Minggu, 17 Agustus 2008

Freud, Marx, and Hegel: where have they gone?

How is it that Freud is not taught in psychology departments, Marx is not taught in economics, and Hegel is hardly taught in philosophy? Instead these masters of Western thought are taught in fields far from their own. Nowadays Freud is found in literature departments, Marx in film studies, and Hegel in German. But have they migrated, or have they been expelled? Perhaps the home fields of Freud, Marx, and Hegel have turned arid. Perhaps those disciplines have come to prize a scientistic ethos that drives away unruly thinkers.
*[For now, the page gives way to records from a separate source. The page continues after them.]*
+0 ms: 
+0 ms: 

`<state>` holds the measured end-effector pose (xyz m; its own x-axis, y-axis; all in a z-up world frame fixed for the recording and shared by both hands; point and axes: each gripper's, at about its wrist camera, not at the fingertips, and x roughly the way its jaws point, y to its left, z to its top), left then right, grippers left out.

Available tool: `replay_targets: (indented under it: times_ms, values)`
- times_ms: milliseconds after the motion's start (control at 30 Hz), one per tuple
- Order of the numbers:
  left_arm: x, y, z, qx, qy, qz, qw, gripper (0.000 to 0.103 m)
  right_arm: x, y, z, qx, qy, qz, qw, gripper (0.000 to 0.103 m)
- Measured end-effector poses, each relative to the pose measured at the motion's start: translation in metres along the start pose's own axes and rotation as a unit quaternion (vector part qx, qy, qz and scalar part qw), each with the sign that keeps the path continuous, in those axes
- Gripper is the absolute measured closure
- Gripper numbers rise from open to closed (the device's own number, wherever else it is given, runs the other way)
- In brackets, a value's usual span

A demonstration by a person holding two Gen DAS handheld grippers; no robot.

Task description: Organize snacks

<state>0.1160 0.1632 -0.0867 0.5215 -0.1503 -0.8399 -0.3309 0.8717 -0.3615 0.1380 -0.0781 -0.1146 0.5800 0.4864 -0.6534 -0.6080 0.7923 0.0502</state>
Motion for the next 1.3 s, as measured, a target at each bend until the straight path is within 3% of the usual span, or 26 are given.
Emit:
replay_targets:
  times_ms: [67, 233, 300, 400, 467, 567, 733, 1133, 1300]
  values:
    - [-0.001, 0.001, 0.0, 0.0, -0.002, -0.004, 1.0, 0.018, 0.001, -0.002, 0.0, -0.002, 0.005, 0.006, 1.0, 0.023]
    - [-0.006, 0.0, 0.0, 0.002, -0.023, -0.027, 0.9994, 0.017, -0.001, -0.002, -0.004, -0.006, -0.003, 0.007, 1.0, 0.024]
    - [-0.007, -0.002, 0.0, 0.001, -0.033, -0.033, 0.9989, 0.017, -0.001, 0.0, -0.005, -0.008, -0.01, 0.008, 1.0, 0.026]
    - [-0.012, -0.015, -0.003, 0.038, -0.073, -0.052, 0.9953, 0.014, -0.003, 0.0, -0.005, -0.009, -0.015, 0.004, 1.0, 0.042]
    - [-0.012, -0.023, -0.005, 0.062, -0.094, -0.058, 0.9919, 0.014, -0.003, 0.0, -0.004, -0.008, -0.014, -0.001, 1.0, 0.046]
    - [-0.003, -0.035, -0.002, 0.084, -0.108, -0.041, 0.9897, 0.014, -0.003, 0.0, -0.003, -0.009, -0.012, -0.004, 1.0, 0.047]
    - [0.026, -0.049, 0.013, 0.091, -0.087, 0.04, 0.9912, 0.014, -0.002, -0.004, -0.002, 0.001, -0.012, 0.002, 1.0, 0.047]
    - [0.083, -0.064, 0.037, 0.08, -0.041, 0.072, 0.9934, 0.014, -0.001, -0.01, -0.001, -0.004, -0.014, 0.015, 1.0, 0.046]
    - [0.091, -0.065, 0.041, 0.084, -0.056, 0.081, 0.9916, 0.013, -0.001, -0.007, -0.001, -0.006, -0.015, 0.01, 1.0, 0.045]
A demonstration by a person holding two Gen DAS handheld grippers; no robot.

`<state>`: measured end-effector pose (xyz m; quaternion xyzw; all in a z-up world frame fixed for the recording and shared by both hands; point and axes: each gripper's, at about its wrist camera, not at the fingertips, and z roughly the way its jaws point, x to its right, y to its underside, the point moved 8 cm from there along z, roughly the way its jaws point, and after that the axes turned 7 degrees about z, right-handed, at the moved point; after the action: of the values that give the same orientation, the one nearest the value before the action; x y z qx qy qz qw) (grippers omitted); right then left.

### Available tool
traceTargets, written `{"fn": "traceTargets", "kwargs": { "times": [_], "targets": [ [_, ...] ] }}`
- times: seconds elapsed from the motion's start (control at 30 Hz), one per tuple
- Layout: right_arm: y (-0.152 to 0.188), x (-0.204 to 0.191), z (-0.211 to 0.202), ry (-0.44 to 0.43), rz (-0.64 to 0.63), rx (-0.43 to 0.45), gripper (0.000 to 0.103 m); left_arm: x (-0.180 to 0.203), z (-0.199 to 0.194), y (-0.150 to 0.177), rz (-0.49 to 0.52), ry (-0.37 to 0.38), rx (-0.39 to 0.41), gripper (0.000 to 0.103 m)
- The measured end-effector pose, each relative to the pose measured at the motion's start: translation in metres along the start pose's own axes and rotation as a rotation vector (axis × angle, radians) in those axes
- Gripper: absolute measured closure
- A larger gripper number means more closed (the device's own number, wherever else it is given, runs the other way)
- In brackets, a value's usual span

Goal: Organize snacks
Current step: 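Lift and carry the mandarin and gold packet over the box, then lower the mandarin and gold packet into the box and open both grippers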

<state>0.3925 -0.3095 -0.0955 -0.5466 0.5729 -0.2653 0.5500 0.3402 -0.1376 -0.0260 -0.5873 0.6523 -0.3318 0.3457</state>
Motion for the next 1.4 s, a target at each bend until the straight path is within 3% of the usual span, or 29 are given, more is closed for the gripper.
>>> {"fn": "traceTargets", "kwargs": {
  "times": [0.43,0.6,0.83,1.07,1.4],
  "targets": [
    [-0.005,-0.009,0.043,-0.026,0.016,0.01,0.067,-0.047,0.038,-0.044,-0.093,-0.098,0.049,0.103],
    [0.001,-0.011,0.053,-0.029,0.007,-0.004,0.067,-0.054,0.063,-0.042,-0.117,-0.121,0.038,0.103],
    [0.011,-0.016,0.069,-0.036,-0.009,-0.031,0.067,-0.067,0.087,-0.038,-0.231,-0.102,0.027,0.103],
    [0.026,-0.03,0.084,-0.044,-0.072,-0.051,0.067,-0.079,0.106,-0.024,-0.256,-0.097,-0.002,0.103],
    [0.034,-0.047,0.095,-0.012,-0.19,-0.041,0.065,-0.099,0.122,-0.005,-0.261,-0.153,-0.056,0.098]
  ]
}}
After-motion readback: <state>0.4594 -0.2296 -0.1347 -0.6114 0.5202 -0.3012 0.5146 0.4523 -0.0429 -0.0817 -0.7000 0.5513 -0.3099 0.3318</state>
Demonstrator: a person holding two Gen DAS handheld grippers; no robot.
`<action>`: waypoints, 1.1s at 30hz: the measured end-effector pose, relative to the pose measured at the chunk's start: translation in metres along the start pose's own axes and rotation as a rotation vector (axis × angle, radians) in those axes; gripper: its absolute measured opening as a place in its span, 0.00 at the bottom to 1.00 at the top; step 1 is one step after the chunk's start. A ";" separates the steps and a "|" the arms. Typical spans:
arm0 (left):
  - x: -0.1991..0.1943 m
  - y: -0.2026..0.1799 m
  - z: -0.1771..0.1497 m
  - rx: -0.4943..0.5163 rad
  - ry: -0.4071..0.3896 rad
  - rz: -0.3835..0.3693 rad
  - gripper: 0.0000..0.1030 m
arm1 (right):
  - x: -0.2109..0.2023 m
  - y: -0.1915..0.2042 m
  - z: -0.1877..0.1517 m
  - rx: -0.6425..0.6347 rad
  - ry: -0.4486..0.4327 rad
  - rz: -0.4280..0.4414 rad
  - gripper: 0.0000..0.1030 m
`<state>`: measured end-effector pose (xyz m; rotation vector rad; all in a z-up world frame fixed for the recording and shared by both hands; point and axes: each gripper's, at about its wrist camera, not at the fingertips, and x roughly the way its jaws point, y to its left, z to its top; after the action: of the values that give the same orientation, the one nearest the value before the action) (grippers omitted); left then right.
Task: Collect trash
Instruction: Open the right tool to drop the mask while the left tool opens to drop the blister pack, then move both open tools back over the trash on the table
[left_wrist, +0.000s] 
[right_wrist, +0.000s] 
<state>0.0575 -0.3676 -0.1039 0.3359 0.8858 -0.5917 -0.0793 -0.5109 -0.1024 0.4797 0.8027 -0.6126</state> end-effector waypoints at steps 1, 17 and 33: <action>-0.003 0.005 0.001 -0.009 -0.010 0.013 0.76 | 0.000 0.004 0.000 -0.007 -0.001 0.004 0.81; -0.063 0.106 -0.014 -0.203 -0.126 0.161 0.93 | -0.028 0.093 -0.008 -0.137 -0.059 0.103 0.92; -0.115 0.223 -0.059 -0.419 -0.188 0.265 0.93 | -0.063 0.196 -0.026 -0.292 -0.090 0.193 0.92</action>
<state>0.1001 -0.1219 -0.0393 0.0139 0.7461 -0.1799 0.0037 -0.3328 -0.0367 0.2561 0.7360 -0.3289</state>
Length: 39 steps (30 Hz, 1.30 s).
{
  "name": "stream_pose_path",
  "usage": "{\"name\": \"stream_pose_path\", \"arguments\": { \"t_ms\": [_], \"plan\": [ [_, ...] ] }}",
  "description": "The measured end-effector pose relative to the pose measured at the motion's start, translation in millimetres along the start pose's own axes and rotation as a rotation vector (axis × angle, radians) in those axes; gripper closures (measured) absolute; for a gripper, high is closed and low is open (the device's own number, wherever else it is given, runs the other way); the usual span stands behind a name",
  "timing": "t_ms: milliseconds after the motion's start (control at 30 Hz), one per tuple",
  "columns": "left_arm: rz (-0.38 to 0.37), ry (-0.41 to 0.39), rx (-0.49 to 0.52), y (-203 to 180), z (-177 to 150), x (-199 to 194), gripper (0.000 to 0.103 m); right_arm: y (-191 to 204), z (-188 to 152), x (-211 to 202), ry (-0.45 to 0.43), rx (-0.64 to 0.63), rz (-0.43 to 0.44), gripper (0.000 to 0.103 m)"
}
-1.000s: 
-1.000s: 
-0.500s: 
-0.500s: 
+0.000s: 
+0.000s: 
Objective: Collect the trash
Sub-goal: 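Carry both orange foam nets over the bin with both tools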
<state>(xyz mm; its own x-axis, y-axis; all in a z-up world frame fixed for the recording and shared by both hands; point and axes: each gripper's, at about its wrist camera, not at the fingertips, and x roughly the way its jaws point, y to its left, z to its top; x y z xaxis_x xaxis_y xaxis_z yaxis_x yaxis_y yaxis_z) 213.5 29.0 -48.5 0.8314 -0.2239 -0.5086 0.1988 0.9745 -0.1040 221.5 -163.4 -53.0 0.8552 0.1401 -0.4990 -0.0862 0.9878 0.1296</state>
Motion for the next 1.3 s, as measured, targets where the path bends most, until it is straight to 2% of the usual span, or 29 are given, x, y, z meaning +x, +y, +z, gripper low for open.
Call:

Or maybe they simply progress by sloughing off the past.

A completely unscientific survey of three randomly chosen universities confirms the exodus. A search through the philosophy-course descriptions at the University of Kansas yields a single 19th-century-survey lecture that mentions Hegel. Marx receives a passing citation in an economics class on income inequality. Freud scores zero in psychology. At the University of Arizona, Hegel again pops up in a survey course on 19th-century philosophy; Marx is shut out of economics; and, as usual, Freud has disappeared. And at the University of Wisconsin at Madison, Hegel does not appear in philosophy courses, Marx does not turn up in economics, and Freud is bypassed in psychology.

The divorce between informed opinion and academic wisdom could not be more pointed. If educated individuals were asked to name leading historical thinkers in psychology, philosophy, and economics, surely Freud, Hegel, and Marx would figure high on the list. Yet they have vanished from their home disciplines. How can this be?